„Bildhonorare 2024“: Kalkulationsgrundlage für Bildlizenzen neu erschienen
Die Publikation „Bildhonorare“ der Mittelstandsgemeinschaft Foto-Marketing (mfm) bietet aktuelle Informationen zu professionellen Preiskalkulationen und eine Übersicht marktüblicher Vergütungen für Bildnutzungsrechte. „Bildhonorare“ dient vor allem Bildanbietern und Bildeinkäufern aus Medienhäusern, Werbeagenturen und Unternehmens-PR als wichtige Berechnungsgrundlage in deren Lizenzierungspraxis. Daneben bietet sie aber auch Orientierung in der Nachlizenzierung und bei Bildrechtsverletzungen zur Schätzung der Schadensersatzhöhe. Ab sofort ist die Ausgabe 2024 in gedruckter Form zum Preis von 29,80 Euro zzgl. Versand oder als ePaper für 38,00 Euro unter diesem Link erhältlich.

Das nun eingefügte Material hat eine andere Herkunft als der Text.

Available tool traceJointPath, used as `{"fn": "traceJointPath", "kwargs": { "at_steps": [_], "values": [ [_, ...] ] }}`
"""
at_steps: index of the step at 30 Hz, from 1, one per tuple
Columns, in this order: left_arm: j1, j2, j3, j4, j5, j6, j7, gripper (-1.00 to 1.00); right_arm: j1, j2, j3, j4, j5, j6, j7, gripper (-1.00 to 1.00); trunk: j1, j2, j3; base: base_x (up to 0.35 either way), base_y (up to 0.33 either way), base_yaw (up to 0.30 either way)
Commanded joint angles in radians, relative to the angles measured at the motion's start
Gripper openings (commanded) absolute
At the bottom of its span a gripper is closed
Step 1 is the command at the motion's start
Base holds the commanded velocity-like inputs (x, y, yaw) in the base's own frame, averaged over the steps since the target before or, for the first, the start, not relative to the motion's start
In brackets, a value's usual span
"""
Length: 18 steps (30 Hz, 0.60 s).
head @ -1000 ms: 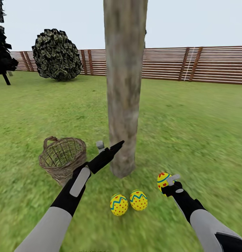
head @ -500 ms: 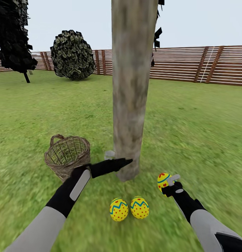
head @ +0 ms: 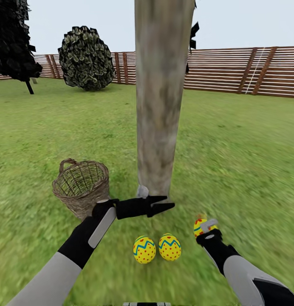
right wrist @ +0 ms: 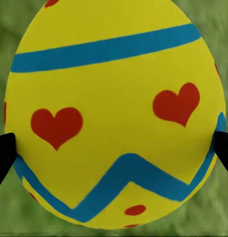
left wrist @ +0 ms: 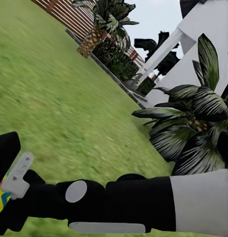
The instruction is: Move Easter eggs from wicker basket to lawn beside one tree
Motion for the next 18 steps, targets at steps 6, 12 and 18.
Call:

Unter der Überschrift „Wissenschaft als Abenteuer“ beschäftigt sich die „Frankfurter Allgemeine Zeitung“ in ihrer Online-Ausgabe ausführlich mit der Öffentlichkeitsarbeit der Hochschulen. Die Hauptthese von Autor Markus Steinmayr lautet: „Die Öffentlichkeitsarbeit der Hochschulen nähert sich dem Marketing an.“ Innovatoren und Experten seien gefragt, Intellektuelle störten nur. Steinmayr begründet das in seinem Beitrag ausführlich.
Die „Arbeitsgemeinschaft CommTech“ (AG CommTech) wird gemeinsam getragen vom Institut für Management- und Wirtschaftsforschung (IMWF) und von Thomas Mickeleit. Die AG erarbeitet Lösungen für die digitale Kommunikation und stellt diese der interessierten Fachöffentlichkeit vor. Im aktuellen „CommTech Newsletter“ vom 2. Januar erschien ein Blogbeitrag von Andreas Rossbach (Foto © privat), Team Lead Corporate Communications Europe & Israel bei Acronis zum EU Artificial Intelligence Act (EU AI Act), der sich mit den möglichen Konsequenzen der politischen Einigung beschäftigt.